**Activity**
In the entries below, find the line with "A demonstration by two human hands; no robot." and print exactly every line from there up to and including the line with "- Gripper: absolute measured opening", with no other lines.

**Material supplied**
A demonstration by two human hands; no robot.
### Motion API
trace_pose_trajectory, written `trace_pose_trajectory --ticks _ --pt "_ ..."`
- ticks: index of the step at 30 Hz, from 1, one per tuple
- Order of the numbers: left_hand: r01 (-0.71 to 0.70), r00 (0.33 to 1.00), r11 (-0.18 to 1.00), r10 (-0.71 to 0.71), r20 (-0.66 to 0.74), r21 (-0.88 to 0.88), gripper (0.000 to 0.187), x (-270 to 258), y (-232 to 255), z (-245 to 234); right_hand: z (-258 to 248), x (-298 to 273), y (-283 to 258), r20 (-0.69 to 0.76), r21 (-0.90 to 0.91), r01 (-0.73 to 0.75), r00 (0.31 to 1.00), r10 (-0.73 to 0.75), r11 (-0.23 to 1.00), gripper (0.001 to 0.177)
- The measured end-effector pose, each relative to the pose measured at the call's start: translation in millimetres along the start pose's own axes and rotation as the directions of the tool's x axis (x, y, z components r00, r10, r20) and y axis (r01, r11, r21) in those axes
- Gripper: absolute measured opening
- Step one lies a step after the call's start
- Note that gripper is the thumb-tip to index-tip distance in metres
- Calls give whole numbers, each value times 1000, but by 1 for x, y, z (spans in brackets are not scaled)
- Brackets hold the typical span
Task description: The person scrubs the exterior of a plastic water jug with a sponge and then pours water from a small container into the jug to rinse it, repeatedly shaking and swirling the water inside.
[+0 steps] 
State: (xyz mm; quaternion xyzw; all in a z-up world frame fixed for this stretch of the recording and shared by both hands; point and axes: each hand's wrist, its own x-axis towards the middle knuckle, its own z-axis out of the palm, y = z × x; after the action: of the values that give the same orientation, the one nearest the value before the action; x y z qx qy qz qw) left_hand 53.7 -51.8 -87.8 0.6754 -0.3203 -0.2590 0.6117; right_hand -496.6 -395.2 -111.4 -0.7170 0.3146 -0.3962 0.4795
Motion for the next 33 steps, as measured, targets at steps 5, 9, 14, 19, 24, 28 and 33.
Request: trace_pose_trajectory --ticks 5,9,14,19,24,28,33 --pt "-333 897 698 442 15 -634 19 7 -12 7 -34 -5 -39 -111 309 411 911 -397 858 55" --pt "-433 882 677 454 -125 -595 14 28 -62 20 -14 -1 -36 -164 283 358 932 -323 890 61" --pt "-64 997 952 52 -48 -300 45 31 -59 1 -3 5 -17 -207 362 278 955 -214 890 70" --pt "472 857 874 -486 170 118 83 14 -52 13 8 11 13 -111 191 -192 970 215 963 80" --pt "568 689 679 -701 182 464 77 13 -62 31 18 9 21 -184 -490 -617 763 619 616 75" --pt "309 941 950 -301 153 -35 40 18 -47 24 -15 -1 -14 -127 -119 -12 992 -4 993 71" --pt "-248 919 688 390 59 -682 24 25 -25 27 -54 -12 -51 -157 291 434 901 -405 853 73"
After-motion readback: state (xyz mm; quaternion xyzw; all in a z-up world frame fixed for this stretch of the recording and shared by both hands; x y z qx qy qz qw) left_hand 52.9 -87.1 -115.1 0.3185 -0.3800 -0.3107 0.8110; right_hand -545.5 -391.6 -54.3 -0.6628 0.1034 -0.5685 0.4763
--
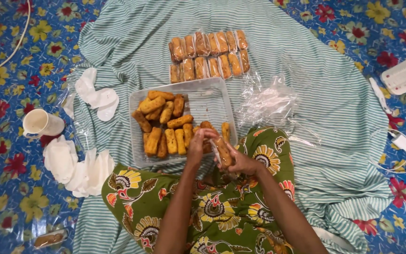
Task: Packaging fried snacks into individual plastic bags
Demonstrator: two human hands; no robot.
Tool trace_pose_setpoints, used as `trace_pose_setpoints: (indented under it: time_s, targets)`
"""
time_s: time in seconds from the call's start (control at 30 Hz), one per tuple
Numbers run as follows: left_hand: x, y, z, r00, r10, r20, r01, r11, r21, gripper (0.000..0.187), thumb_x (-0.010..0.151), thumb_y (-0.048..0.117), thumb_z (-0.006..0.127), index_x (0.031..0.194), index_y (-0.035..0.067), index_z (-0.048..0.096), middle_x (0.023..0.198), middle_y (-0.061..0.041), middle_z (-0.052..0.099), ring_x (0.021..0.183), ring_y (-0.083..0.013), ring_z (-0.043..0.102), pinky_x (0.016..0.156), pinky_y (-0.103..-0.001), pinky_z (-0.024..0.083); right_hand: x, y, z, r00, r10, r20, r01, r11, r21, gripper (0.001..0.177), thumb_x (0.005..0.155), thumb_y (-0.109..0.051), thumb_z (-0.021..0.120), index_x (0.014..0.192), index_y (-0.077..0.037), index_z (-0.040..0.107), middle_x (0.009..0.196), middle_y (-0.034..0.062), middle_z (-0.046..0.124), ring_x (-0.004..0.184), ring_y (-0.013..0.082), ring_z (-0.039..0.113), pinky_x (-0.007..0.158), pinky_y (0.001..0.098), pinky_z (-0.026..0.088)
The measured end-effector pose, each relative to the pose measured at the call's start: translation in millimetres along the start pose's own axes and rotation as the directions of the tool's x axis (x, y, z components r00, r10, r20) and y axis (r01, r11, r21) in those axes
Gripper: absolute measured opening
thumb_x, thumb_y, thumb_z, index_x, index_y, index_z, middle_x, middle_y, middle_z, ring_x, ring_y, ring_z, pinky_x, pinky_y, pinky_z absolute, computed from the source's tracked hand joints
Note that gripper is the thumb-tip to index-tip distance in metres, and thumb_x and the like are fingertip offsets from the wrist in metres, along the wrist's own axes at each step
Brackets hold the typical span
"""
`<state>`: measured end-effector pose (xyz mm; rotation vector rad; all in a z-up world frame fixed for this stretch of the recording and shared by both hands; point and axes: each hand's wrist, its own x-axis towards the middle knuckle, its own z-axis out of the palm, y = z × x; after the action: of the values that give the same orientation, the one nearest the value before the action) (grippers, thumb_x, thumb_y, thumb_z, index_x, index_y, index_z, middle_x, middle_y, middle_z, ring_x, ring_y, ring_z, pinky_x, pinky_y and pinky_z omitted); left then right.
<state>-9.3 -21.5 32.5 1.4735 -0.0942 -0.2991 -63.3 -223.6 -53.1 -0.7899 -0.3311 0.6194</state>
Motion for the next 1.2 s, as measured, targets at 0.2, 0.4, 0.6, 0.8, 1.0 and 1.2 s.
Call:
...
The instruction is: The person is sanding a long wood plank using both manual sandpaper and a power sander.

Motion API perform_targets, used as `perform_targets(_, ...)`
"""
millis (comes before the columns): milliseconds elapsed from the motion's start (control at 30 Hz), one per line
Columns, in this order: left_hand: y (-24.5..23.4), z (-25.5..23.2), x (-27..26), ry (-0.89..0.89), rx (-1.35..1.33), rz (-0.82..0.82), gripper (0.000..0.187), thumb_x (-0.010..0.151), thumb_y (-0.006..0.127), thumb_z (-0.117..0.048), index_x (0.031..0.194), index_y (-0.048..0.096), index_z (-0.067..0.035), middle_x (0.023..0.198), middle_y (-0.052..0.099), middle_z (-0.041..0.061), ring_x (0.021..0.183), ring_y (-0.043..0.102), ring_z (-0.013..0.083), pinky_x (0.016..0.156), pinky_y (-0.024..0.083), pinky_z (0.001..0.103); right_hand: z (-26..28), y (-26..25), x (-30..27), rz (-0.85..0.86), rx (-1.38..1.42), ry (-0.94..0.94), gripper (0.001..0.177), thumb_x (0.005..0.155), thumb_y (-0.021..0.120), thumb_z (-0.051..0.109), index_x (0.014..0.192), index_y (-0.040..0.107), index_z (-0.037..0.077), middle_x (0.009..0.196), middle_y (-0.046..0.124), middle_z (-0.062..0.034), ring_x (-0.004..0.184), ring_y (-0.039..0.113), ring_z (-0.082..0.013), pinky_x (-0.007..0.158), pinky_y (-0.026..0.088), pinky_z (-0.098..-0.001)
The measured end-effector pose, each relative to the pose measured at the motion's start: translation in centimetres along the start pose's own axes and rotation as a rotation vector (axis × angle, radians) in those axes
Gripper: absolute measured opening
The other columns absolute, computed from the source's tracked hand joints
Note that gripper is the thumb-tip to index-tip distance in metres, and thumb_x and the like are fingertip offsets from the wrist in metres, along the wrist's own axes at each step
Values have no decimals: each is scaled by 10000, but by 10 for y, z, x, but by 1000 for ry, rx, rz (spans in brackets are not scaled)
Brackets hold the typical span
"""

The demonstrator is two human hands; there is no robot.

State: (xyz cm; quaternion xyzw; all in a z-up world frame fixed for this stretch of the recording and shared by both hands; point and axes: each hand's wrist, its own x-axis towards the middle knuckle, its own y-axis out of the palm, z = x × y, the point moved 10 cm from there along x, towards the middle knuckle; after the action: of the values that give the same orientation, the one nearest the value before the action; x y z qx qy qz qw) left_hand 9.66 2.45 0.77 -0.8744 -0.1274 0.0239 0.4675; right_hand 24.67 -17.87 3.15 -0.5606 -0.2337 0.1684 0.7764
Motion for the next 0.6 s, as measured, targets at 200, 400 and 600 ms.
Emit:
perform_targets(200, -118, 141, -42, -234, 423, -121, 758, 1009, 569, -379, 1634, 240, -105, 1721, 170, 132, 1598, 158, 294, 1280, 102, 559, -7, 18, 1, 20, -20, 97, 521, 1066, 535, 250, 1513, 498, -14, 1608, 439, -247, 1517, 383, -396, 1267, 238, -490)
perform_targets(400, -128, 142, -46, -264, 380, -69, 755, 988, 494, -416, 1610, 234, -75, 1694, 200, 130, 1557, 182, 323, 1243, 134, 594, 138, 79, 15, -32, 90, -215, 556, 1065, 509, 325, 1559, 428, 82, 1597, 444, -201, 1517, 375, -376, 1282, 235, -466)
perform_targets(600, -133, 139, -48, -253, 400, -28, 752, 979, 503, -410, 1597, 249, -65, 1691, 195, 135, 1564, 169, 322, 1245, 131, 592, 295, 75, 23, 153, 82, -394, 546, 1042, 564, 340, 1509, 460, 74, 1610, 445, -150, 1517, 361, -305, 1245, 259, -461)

**Response to this task**
A demonstration by two human hands; no robot.
### Motion API
trace_pose_trajectory, written `trace_pose_trajectory --ticks _ --pt "_ ..."`
- ticks: index of the step at 30 Hz, from 1, one per tuple
- Order of the numbers: left_hand: r01 (-0.71 to 0.70), r00 (0.33 to 1.00), r11 (-0.18 to 1.00), r10 (-0.71 to 0.71), r20 (-0.66 to 0.74), r21 (-0.88 to 0.88), gripper (0.000 to 0.187), x (-270 to 258), y (-232 to 255), z (-245 to 234); right_hand: z (-258 to 248), x (-298 to 273), y (-283 to 258), r20 (-0.69 to 0.76), r21 (-0.90 to 0.91), r01 (-0.73 to 0.75), r00 (0.31 to 1.00), r10 (-0.73 to 0.75), r11 (-0.23 to 1.00), gripper (0.001 to 0.177)
- The measured end-effector pose, each relative to the pose measured at the call's start: translation in millimetres along the start pose's own axes and rotation as the directions of the tool's x axis (x, y, z components r00, r10, r20) and y axis (r01, r11, r21) in those axes
- Gripper: absolute measured opening

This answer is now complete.